A. The Court's Approval of Attorney Fees
In K.S.A. § 7-121b, the Kansas Legislature chose to adopt a rule requiring court approval of all attorney fees received by counsel in a medical malpractice case. Under the statute, the Court must decide whether the parties' fees are reasonable by applying eight statutory factors:
K.S.A. § 7-121b(a) provides that "whenever a civil action is commenced by filing a petition or whenever a pleading states a claim in a district court for damages for personal injuries or death arising out of the rendering of or the failure to render professional services by any health care provider, compensation for reasonable attorney fees to be paid by each litigant in the action shall be approved by the judge after an evidentiary hearing and prior to final disposition of the case by the district court." --------
(1) The time and labor required, the novelty and difficulty of the questions involved and the skill requisite to perform the legal service properly.K.S.A. § 7-121b(a)(1)-(8).

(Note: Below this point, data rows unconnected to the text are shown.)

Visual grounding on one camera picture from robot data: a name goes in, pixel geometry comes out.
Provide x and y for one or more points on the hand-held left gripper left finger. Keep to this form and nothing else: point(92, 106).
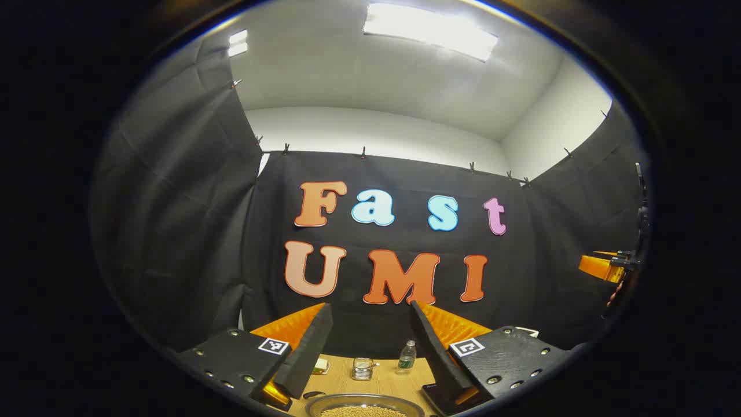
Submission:
point(310, 353)

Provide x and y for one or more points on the steel pot with soybeans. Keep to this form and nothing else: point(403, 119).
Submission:
point(365, 410)

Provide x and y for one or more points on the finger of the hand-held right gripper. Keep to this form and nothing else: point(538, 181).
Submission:
point(599, 265)

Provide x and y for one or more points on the sandwich on white plate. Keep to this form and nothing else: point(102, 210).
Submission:
point(321, 366)

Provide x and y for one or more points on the row of backdrop clips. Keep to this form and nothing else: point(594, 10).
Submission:
point(363, 152)

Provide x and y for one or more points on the small ceiling light panel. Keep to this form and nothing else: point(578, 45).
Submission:
point(237, 42)

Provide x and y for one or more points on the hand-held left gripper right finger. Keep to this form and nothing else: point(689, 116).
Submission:
point(440, 353)

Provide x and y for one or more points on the clear plastic water bottle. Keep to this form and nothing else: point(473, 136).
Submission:
point(407, 358)

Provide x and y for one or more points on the large ceiling light panel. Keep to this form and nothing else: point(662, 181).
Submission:
point(431, 30)

(2) The likelihood, if apparent to the client, that the acceptance of the particular employment will preclude other employment by the attorney.
(3) The fee customarily charged in the locality for similar legal services.
(4) The amount involved and the results obtained.
(5) The time limitations imposed by the client or by the circumstances.
(6) The nature and length of the professional relationship with the client.
(7) The experience, reputation and ability of the attorney or attorneys performing the services.
(8) Whether the fee is fixed or contingent.
Under K.S.A. § 7-121b, "the most useful starting place [to determine reasonable attorney fees] is the number of hours reasonably expended on the litigation multiplied by a reasonable hourly rate." See Shrout v. Holmes, No. 00-2069-KHV, 2001 WL 980280, at *2 (D. Kan. Aug. 10, 2001), on reconsideration in part sub nom. Shrout ex rel. Arnold v. Holmes, No. 00-2069-KHV, 2001 WL 1526277 (D. Kan. Oct. 18, 2001). In this case, defense counsel has provided the Court with contemporaneous time records, but plaintiff's counsel did not keep contemporaneous time records because the firm was retained on a contingent fee basis. The Court will consider the lodestar analysis here for both parties, but, rather than apply a strict lodestar analysis to plaintiff's counsel's fees, also discuss the reasonableness of the fees request under each of the eight factors in K.S.A. § 7-121b.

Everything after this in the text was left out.